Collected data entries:
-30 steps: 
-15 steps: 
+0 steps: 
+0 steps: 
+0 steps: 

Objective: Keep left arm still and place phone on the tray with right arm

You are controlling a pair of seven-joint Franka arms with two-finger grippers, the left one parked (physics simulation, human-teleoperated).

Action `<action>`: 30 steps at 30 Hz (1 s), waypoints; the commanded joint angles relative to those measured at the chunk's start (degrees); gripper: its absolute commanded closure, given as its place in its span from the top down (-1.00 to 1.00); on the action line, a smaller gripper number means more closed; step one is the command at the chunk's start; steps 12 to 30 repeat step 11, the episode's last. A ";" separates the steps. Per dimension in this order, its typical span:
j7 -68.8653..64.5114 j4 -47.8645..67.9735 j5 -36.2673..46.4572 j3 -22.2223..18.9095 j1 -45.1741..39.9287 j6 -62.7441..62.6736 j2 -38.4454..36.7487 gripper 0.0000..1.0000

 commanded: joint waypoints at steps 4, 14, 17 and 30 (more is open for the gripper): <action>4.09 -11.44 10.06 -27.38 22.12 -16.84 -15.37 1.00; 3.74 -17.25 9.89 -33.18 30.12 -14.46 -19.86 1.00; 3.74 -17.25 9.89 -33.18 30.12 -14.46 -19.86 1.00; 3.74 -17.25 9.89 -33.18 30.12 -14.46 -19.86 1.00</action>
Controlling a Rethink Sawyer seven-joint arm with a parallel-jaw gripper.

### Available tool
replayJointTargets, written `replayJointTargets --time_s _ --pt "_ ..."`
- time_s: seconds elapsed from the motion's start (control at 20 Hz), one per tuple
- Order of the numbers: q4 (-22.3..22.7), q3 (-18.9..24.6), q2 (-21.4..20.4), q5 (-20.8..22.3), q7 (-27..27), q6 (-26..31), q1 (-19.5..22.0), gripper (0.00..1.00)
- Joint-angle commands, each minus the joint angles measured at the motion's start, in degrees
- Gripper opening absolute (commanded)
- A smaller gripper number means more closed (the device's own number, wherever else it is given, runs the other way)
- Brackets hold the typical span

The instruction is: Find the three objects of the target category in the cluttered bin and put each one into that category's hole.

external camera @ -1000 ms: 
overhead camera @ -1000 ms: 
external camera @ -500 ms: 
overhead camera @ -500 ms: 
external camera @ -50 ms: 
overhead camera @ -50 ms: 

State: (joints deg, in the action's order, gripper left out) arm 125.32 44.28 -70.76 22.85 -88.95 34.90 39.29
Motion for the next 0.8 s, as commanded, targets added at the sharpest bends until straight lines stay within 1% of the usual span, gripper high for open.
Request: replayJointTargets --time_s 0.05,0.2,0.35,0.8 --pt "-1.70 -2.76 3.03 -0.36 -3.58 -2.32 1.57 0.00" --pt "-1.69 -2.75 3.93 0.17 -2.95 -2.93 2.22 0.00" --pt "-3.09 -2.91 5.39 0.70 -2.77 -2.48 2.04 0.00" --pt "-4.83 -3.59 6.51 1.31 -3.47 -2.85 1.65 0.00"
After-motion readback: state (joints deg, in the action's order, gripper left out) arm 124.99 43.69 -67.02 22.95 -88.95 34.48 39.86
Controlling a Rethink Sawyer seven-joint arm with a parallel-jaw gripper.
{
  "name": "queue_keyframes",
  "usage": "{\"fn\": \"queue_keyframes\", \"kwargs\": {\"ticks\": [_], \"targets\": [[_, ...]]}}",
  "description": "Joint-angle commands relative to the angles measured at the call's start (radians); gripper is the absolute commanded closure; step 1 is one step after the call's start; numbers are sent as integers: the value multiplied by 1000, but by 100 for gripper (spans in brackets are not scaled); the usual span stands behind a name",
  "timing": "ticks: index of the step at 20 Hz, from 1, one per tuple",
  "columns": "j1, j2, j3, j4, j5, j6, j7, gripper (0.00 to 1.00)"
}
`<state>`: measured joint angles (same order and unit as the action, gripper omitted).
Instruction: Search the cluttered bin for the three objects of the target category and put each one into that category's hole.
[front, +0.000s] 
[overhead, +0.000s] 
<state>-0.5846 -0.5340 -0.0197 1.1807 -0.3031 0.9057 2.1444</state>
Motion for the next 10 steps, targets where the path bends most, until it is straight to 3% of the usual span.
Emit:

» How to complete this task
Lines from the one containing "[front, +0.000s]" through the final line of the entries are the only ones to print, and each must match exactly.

» Answer section
[front, +0.000s] 
[overhead, +0.000s] 
<state>-0.5846 -0.5340 -0.0197 1.1807 -0.3031 0.9057 2.1444</state>
Motion for the next 10 steps, targets where the path bends most, until it is straight to 3% of the usual span.
Emit:

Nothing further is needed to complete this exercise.